PROBLEM DETAILS: Pull out every line below that contains the word "requests".
··· EXTRACTED RECORDS ···
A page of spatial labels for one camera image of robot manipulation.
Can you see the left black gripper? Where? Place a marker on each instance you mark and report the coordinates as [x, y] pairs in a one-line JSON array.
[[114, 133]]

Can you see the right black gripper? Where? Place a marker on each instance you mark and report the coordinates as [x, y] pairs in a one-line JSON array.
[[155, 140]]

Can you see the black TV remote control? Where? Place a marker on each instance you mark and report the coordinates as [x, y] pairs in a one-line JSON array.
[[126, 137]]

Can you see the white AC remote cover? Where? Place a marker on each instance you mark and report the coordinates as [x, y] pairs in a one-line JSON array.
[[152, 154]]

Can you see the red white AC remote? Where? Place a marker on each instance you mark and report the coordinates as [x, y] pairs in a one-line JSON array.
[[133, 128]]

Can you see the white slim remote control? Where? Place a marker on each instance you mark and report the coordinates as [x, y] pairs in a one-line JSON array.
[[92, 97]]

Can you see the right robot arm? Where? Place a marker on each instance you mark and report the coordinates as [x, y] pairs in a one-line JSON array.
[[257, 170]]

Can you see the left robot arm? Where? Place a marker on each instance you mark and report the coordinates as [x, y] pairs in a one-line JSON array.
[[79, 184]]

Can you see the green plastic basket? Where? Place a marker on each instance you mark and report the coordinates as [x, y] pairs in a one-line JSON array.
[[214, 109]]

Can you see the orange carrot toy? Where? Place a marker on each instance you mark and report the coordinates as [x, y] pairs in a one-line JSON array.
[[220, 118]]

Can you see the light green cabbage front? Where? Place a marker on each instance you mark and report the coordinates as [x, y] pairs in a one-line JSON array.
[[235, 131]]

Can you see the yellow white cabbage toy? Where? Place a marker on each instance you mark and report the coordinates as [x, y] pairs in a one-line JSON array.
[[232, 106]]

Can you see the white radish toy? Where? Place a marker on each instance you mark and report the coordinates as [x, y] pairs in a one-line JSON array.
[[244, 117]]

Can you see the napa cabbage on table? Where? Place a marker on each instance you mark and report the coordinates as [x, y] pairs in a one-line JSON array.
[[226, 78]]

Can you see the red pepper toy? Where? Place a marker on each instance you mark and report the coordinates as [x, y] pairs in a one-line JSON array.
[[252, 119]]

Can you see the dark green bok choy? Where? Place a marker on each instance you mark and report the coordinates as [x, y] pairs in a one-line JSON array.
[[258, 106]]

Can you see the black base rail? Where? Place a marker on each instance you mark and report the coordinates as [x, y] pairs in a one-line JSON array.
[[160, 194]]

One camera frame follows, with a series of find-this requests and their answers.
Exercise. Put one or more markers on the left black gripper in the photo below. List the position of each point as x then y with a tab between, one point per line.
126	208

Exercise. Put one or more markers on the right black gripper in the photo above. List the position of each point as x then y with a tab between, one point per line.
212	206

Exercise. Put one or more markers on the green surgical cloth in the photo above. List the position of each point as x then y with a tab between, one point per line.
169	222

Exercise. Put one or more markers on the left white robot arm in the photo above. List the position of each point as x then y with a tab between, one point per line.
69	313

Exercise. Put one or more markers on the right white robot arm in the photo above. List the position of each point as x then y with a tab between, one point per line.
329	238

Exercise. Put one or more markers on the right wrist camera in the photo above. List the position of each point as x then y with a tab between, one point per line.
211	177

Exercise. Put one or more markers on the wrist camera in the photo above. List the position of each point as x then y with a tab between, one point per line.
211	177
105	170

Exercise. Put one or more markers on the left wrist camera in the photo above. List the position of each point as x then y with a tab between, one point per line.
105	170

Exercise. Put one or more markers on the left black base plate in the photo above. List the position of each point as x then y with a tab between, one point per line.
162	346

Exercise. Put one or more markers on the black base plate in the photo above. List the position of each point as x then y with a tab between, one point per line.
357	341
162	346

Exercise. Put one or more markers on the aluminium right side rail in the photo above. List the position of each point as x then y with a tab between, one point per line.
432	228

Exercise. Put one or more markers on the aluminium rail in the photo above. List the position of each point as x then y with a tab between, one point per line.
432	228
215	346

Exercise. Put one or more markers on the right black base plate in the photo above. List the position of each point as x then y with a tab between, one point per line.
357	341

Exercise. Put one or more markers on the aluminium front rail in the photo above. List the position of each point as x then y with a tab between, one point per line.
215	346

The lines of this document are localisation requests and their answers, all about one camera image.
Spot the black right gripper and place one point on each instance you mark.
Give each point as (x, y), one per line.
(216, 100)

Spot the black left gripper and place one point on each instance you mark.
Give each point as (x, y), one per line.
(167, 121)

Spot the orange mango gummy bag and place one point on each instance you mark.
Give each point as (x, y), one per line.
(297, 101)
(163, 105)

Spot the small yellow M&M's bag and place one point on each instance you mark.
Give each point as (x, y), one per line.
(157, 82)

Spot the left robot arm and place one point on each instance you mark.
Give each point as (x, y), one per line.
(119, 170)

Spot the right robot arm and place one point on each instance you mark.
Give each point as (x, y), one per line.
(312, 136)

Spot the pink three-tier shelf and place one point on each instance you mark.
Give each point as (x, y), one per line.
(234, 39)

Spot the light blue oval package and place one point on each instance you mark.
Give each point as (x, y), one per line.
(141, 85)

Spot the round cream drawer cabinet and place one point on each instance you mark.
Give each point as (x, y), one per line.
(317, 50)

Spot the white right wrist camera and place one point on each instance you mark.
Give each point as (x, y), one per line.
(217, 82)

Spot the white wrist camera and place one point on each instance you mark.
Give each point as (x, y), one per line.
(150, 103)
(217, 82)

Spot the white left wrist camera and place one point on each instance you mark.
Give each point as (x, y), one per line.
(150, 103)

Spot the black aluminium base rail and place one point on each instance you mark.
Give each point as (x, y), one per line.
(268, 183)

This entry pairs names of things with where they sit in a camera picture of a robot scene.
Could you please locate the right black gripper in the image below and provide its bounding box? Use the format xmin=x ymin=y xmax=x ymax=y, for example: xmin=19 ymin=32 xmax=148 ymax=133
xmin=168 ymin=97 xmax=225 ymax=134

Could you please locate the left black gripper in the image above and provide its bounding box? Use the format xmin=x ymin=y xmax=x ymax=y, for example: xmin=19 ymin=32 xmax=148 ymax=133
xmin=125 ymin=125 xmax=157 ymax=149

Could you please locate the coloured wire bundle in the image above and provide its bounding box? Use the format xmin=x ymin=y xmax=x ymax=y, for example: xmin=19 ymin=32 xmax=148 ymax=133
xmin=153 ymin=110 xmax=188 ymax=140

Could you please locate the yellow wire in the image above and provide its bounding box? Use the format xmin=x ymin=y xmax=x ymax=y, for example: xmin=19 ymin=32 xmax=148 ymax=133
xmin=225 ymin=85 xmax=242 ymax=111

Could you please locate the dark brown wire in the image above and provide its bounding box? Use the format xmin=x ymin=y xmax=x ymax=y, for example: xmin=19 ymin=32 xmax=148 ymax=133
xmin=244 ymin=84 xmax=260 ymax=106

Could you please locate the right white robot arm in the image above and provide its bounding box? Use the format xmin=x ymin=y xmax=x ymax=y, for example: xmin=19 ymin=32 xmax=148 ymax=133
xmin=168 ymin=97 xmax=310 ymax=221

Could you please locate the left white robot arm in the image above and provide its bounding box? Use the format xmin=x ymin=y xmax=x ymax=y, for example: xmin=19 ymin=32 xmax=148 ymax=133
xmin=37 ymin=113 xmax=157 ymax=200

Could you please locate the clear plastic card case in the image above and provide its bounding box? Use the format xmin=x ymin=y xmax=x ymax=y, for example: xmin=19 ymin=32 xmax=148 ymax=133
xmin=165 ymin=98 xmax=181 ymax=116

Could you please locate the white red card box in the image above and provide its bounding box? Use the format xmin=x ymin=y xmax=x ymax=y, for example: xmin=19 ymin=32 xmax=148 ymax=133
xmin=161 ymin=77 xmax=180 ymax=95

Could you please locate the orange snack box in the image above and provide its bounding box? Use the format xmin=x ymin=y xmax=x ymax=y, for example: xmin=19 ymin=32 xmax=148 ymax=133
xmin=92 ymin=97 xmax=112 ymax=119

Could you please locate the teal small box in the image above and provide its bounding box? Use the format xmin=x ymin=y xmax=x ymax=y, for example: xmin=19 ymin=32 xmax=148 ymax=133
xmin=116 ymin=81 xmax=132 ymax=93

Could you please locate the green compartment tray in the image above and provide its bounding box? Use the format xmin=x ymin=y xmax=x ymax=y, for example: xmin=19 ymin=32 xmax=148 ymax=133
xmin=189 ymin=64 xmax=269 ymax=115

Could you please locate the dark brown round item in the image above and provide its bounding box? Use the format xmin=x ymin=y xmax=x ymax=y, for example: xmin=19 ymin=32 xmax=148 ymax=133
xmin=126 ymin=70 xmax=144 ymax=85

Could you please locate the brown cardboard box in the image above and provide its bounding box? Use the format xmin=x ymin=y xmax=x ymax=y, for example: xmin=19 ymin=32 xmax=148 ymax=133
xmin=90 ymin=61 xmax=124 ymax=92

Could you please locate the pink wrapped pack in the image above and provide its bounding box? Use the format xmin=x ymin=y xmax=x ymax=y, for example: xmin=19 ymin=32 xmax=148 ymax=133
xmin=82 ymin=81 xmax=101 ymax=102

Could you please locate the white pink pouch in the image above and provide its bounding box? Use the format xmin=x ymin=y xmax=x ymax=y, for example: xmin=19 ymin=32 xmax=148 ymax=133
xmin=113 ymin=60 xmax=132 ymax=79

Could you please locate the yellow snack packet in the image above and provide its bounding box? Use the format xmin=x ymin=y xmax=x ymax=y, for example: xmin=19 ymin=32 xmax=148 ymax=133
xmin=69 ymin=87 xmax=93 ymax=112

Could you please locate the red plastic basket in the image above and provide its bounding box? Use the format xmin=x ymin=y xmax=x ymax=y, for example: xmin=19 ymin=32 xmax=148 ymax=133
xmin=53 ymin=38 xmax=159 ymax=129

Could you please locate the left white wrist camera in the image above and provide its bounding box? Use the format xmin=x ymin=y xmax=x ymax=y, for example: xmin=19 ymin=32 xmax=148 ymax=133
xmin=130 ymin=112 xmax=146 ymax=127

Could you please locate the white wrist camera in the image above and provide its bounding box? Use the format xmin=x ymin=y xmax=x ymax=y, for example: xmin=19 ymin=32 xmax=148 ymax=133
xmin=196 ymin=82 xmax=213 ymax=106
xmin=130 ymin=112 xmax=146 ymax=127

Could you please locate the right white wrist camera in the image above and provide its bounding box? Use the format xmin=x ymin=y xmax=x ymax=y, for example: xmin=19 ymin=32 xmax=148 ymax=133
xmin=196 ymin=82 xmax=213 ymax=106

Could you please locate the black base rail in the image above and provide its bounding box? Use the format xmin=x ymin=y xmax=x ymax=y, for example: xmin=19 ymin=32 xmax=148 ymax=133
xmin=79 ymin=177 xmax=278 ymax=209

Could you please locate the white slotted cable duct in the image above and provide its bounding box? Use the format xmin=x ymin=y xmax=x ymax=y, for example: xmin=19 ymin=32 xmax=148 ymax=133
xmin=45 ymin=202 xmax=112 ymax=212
···
EXERCISE RESULT:
One camera frame follows, with a series of find-this requests and their answers.
The lines of this document are localisation requests and their answers, all about one camera image.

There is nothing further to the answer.